Una posizione che fa emergere uno degli aspetti di fondo dell’attuale difficoltà degli alberghi a reperire personale, che ha a che fare con l’organizzazione del lavoro, ma anche con l’adeguatezza degli stipendi e, più in generale, con l’appeal pubblico delle professioni dell’hospitality. È per questo che i direttori d’albergo non hanno dubbi su un punto fondamentale: l’eventuale revisione di orari e turni potrebbe costituire solamente una parte della soluzione al problema. Una sorta di “leva di marketing per attrarre personale sul breve tempo”, dice Gallina, più favorevole, sul lungo periodo, a una soluzione articolata che “valorizzi le competenze, aumenti la formazione e cambi la narrazione del lavoro, andando a evidenziare gli aspetti unici e di soddisfazione che questo lavoro può dare”. Come ci dice, in chiusura, anche Mariano “Per far tornare nuovamente attrattivo il lavoro nell’ospitalità bisogna soprattutto valorizzare la professione dell’hotelier come autentico professionista, offrendo le dovute garanzie per la propria qualità di vita, in modo che la percezione dell’opinione pubblica verso queste figure professionali sia la stessa di altre attività.
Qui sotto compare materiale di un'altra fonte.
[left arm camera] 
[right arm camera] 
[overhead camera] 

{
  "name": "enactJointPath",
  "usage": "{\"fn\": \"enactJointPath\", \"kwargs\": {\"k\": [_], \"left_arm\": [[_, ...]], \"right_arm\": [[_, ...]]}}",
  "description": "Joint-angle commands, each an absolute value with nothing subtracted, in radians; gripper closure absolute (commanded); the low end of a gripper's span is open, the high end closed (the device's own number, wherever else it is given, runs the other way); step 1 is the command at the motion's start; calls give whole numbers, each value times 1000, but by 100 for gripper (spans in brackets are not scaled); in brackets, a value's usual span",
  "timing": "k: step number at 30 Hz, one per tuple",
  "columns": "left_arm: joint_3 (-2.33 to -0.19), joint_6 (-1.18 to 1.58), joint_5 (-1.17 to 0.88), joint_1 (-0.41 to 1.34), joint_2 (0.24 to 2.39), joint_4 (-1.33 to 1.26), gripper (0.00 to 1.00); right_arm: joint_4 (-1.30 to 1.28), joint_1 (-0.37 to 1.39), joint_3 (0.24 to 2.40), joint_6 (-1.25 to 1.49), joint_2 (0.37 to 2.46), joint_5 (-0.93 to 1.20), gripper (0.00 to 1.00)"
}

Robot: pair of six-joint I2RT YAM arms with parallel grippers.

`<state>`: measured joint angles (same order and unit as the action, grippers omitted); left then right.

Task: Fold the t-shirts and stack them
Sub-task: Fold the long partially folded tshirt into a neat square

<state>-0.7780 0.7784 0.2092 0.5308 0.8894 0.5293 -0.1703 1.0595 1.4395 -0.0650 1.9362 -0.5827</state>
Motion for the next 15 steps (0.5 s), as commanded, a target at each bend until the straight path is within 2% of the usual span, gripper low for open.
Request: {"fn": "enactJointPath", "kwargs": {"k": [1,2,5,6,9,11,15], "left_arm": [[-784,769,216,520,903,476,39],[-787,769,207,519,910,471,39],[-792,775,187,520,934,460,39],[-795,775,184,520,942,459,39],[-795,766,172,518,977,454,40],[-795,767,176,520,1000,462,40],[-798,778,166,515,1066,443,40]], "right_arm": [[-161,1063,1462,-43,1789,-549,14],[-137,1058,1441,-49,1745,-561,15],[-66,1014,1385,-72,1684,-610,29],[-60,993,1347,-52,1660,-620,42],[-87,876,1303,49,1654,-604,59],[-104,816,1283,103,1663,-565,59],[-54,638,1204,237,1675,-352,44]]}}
E non – chiosa il General Manager di Vestas Hotels&Resorts – come accade ancora adesso, che venga percepita come legata a un lavoro poco gratificante. La revisione dei turni di lavoro, con i dovuti adeguamenti salariali e il riconoscimento e la gratificazione possono costituire una leva importante affinché ciò avvenga nel prossimo futuro”.

Soluzioni ibride

Quello che, nel frattempo, molti alberghi stanno già facendo è lavorare su soluzioni ibride, che vadano incontro ai nuovi bisogni di conciliazione espressi dalle persone, dallo smart working per gli amministrativi e per le figure di coordinamento, marketing e sales al potenziamento del welfare aziendale fino all’offerta di programmi di incentivazione e formazione. Mentre la porta alla “settimana corta” rimane aperta.